Understanding Root Cause: DNS and Traceroute

You can think about your web site the way you think about your car. Every time something breaks, you can run to a professional – be it an engineer or a mechanic – and pay a lot of money for the fix (and isn’t it annoying when you can’t even tell if it is a big fix or small?), or you can learn some basics, get a few inexpensive tools, and troubleshoot many of the immediate issues yourself.

The truth is that web performance issues are relatively easy to understand once translated into plain English. You could, of course, read Richard Stevens, or try Wikipedia’s infamously complex IT-related repositories, but the reality is that you don’t need more than a few basic concepts to be able to tell what went wrong with your web site and why.

With that in mind, let’s start from the beginning: understanding where your web site is in the big (internet) picture.

DNS – It’s Just a Phone Book

[Note: if you are familiar with DNS, skip right along to the Traceroute section]

Your web site and all its pages live on a web server somewhere. When your web site is down, the first thing you’ll want to know is if the problem is close to home (aka, on your web server) – and thus possibly under your control – or if it’s somewhere else on the network.

How is your web server found on the internet? Basically, every machine has an address that uniquely identifies it on the internet. It’s a four-part number like 68.142.254.15, and it is, as you already likely know, called an IP address. When computers communicate they use IP addresses exclusively. However, because these large numbers are not as convenient for humans, a convention was created for matching each IP address to a human-readable name – a domain name.

When you type a URL in a browser, for instance www.google.com, your computer uses what is called DNS or Domain Name System to translate www.google.com into the IP address, in this case 74.125.239.146. DNS is often compared to a phone book, in which every computer has a (domain) name and a (IP) number associated with it.

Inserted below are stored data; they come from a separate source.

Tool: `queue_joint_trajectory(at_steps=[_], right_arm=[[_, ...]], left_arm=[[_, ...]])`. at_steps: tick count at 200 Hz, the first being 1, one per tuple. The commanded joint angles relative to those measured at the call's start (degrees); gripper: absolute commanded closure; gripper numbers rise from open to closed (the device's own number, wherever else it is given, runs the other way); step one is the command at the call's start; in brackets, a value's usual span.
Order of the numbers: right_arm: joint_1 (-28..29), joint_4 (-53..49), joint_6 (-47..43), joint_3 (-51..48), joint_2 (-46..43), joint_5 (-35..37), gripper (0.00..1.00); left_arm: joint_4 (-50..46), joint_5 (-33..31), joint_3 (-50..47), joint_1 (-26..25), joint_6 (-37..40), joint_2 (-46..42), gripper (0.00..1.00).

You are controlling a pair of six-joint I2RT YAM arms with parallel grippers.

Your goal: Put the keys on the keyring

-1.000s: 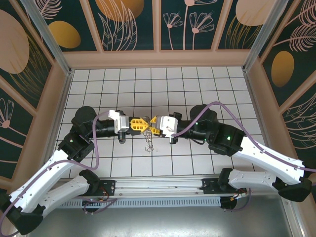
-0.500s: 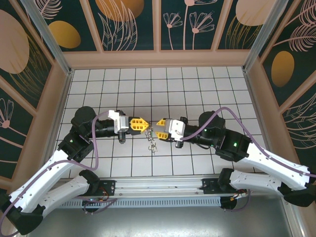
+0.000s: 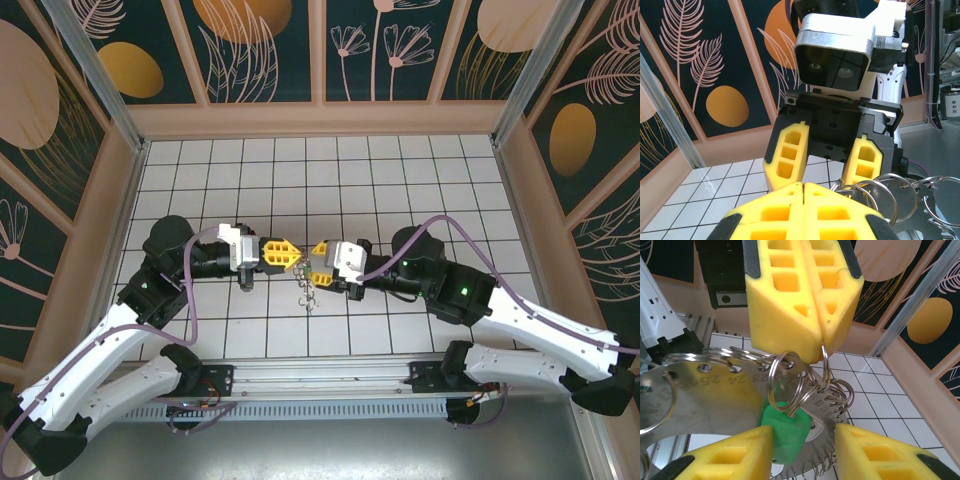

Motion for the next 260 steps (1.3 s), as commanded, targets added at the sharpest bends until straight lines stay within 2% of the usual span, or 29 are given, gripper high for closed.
queue_joint_trajectory(at_steps=[1,46,111,155,187,211,260], right_arm=[[0.1,3.4,1.2,-0.5,0.6,-1.6,0.63],[0.1,5.1,1.4,-1.2,1.1,-2.8,0.62],[-0.1,7.3,1.4,-1.6,2.4,-4.1,0.67],[-0.1,6.9,1.3,-1.6,1.7,-2.9,0.87],[-0.2,5.0,1.1,-1.5,0.4,0.2,0.97],[-0.2,3.7,0.7,-1.2,-0.8,3.6,1.0],[-0.2,2.1,-0.9,0.6,-2.1,8.9,1.0]], left_arm=[[3.9,1.9,-0.1,-0.1,-1.1,-1.0,1.0],[4.2,2.4,-0.1,-0.1,-1.4,-0.8,1.0],[4.6,2.9,0.0,-0.1,-1.7,-0.9,1.0],[4.1,2.5,0.2,-0.1,-1.5,-1.0,1.0],[3.9,2.3,0.2,-0.1,-1.3,-1.2,1.0],[3.3,1.6,0.3,-0.1,-0.8,-1.4,1.0],[0.9,0.5,0.4,-0.1,0.9,-1.2,1.0]])
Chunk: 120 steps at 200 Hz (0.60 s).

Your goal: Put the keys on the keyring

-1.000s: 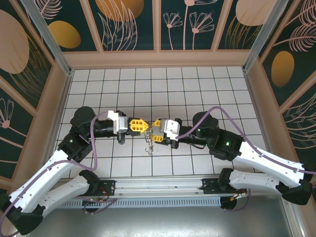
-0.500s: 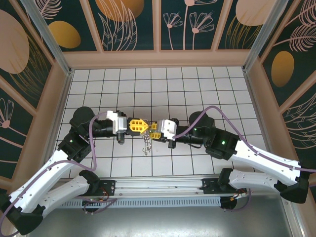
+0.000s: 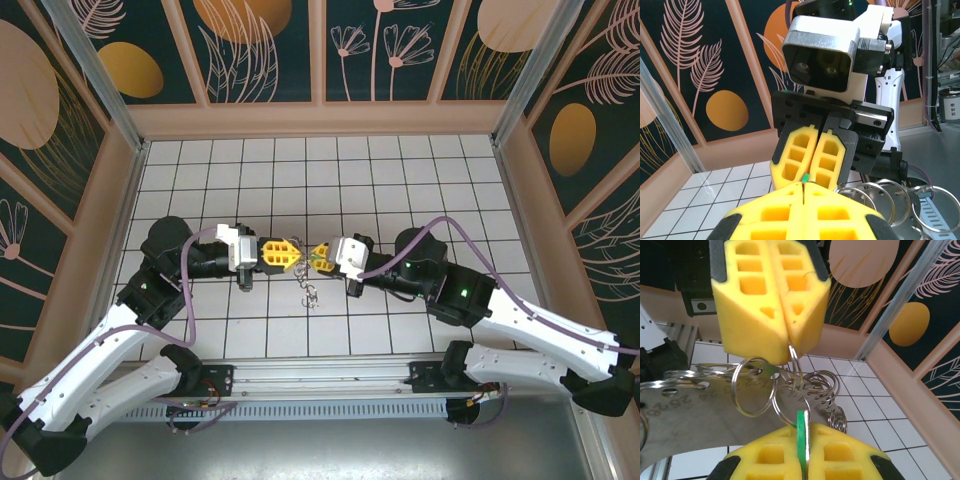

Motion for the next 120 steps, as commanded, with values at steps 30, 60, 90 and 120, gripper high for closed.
queue_joint_trajectory(at_steps=[30,60,90,120], right_arm=[[0.6,0.2,-3.1,2.0,-1.5,7.0,1.0],[1.2,0.7,-5.0,3.0,-1.1,8.9,1.0],[1.3,-0.2,-7.1,5.1,1.2,11.5,1.0],[1.2,-3.2,-9.3,8.1,4.9,14.6,1.0]], left_arm=[[-2.2,-0.4,0.6,-0.1,3.4,-0.1,1.0],[-3.8,-1.4,0.1,-0.1,5.0,0.4,1.0],[-4.7,-2.1,-1.1,-0.1,6.0,1.2,1.0],[-4.2,-3.4,-3.2,-0.1,6.2,1.2,0.85]])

Now that we know what an IP address and DNS are, let’s bring up another very common term: host. A host is a computer or other device connected to the internet, aka a machine that is a part of the Domain Name System. It is worth mentioning here that domains contain hostnames: a fully qualified host name is comprised of a machine name and the domain name, e.g., games.yahoo.com. This gets a tad more complicated, but for our purposes, a slight oversimplification is perfectly fine: think of DNS as a phone book for every machine on the internet, containing its domain name and a corresponding IP address.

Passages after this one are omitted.